[Start of section]

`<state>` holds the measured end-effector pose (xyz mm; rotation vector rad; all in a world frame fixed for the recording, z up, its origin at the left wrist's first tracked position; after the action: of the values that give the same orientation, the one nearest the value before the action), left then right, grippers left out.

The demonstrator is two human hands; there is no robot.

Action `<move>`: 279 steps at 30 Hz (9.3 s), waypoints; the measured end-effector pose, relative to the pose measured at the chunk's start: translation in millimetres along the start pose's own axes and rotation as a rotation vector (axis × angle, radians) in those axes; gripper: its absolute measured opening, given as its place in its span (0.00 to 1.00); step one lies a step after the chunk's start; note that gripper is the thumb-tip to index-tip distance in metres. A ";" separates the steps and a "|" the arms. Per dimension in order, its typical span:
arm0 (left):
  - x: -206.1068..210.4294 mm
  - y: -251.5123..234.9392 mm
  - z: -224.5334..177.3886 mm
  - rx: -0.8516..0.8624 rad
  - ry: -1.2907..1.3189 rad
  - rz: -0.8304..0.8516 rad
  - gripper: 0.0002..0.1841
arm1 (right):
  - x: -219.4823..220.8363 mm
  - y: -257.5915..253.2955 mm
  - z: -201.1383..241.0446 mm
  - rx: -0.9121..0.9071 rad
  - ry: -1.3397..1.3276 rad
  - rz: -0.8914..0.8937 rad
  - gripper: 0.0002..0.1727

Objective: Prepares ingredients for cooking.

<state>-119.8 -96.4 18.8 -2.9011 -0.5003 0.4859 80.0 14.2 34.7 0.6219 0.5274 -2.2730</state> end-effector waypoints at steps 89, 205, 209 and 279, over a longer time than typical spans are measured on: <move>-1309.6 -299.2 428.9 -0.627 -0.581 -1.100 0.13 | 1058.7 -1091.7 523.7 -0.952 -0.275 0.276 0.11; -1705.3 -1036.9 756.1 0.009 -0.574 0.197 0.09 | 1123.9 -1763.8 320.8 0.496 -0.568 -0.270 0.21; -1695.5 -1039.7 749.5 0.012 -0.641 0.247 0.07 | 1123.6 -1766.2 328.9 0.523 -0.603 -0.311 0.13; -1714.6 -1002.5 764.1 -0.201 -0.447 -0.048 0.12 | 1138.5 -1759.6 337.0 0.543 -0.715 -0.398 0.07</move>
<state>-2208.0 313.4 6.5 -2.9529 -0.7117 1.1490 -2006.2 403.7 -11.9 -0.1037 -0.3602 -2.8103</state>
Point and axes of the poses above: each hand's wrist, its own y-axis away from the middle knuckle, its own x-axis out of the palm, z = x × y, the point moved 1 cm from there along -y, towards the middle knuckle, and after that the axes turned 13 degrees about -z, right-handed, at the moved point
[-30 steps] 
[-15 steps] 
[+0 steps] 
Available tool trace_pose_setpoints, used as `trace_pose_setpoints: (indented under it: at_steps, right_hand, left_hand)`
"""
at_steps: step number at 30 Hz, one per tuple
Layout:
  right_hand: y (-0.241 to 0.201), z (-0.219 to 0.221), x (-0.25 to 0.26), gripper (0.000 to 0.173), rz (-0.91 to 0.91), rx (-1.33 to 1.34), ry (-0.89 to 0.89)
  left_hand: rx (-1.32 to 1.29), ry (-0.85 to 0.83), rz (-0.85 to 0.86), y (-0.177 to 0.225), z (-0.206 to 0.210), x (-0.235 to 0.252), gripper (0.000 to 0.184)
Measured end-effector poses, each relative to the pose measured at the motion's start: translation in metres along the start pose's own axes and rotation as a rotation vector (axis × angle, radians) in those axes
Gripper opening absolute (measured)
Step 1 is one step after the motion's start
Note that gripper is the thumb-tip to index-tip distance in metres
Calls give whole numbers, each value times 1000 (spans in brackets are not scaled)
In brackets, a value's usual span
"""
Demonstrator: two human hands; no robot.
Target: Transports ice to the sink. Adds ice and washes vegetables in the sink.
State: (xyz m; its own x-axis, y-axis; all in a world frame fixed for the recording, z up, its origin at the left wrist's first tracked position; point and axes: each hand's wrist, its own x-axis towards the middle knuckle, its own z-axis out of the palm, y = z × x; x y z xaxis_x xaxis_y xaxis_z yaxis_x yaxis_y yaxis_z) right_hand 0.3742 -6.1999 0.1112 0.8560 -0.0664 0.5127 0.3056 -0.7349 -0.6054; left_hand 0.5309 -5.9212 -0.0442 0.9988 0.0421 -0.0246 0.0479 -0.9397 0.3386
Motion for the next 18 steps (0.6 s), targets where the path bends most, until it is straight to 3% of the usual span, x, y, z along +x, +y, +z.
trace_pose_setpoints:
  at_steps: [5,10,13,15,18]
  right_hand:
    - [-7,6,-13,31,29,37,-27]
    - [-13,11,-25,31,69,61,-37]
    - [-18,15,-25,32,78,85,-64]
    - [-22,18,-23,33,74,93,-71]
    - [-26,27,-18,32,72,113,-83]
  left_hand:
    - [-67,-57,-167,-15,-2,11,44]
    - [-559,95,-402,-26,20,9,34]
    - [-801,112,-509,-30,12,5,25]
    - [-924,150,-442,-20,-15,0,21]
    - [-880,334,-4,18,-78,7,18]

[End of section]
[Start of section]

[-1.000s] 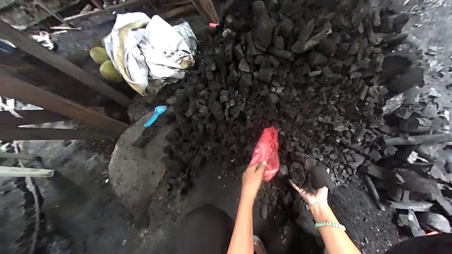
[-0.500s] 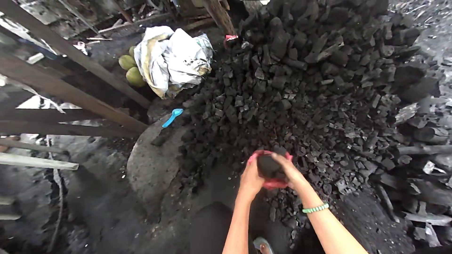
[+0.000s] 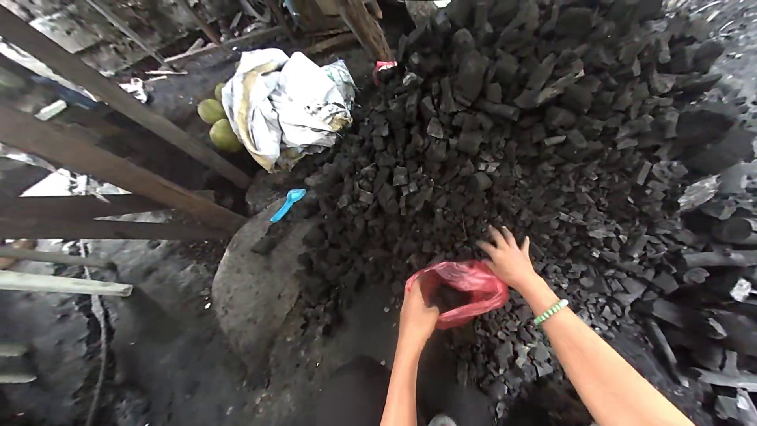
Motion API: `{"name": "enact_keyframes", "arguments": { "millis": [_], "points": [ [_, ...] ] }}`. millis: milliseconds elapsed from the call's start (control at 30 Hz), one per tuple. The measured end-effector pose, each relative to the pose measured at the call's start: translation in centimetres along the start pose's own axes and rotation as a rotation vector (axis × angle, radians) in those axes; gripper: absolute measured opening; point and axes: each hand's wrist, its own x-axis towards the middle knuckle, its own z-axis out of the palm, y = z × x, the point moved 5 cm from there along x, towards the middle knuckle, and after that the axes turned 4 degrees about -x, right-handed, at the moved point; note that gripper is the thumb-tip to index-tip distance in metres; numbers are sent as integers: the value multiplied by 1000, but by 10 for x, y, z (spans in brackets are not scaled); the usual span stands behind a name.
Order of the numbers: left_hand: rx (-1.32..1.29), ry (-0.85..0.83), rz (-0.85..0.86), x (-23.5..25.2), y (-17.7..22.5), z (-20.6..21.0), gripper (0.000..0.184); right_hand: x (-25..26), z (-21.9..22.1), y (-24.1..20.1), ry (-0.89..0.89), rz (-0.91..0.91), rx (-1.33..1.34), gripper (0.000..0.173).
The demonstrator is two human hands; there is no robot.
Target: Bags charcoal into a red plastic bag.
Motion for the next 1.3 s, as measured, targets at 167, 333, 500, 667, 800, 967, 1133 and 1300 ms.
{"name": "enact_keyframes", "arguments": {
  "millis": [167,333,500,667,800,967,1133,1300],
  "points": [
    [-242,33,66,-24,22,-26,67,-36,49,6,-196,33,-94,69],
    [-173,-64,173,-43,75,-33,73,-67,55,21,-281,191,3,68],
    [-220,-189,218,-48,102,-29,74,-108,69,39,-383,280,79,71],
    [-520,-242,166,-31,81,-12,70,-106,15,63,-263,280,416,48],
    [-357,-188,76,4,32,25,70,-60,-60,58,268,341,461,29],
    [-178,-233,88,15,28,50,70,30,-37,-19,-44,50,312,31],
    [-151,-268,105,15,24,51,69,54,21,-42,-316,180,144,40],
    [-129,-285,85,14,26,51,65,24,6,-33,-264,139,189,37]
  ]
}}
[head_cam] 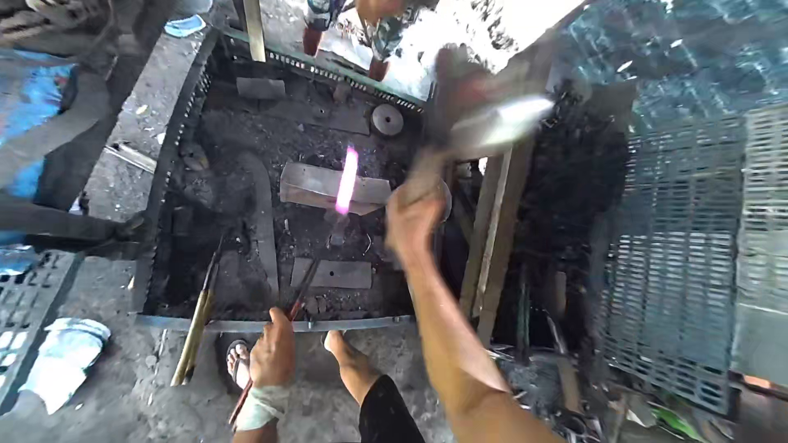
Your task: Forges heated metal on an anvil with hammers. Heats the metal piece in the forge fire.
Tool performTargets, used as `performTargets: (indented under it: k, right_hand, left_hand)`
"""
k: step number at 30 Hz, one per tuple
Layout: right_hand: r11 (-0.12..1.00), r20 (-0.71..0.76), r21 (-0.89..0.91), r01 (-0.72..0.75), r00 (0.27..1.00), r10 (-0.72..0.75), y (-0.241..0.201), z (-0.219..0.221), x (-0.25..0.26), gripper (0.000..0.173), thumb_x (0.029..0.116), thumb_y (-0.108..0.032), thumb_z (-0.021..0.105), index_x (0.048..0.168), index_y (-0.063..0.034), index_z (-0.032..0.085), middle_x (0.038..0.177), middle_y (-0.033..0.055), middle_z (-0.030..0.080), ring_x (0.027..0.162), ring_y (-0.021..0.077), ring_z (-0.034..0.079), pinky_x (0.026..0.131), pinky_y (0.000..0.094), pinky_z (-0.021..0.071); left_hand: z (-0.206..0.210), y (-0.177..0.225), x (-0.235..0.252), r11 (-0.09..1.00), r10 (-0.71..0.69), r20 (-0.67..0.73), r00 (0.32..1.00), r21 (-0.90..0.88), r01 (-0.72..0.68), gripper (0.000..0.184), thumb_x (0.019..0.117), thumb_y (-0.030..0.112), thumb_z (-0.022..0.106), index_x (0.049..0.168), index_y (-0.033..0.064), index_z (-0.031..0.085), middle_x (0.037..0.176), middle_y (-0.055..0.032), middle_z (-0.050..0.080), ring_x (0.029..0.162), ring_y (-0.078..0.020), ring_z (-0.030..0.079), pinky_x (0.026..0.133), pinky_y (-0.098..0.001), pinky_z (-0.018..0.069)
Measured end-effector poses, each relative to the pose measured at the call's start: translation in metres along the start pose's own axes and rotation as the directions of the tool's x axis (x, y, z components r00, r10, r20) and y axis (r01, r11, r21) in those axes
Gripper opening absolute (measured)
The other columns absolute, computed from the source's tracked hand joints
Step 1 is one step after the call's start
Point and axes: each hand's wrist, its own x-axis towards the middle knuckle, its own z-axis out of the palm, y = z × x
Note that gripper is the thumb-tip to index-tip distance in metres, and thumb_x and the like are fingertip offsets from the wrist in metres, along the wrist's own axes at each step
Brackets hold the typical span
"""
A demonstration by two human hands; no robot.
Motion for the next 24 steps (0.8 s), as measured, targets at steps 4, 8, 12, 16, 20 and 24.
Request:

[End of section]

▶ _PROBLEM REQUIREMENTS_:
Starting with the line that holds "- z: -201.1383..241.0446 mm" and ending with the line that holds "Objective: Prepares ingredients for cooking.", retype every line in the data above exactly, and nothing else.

▶ _EXERCISE RESULT_:
  - z: -201.1383..241.0446 mm
  - rx: -0.9121..0.9071 rad
  - ry: -1.3397..1.3276 rad
  - rz: -0.8914..0.8937 rad
  - gripper: 0.0002..0.1727

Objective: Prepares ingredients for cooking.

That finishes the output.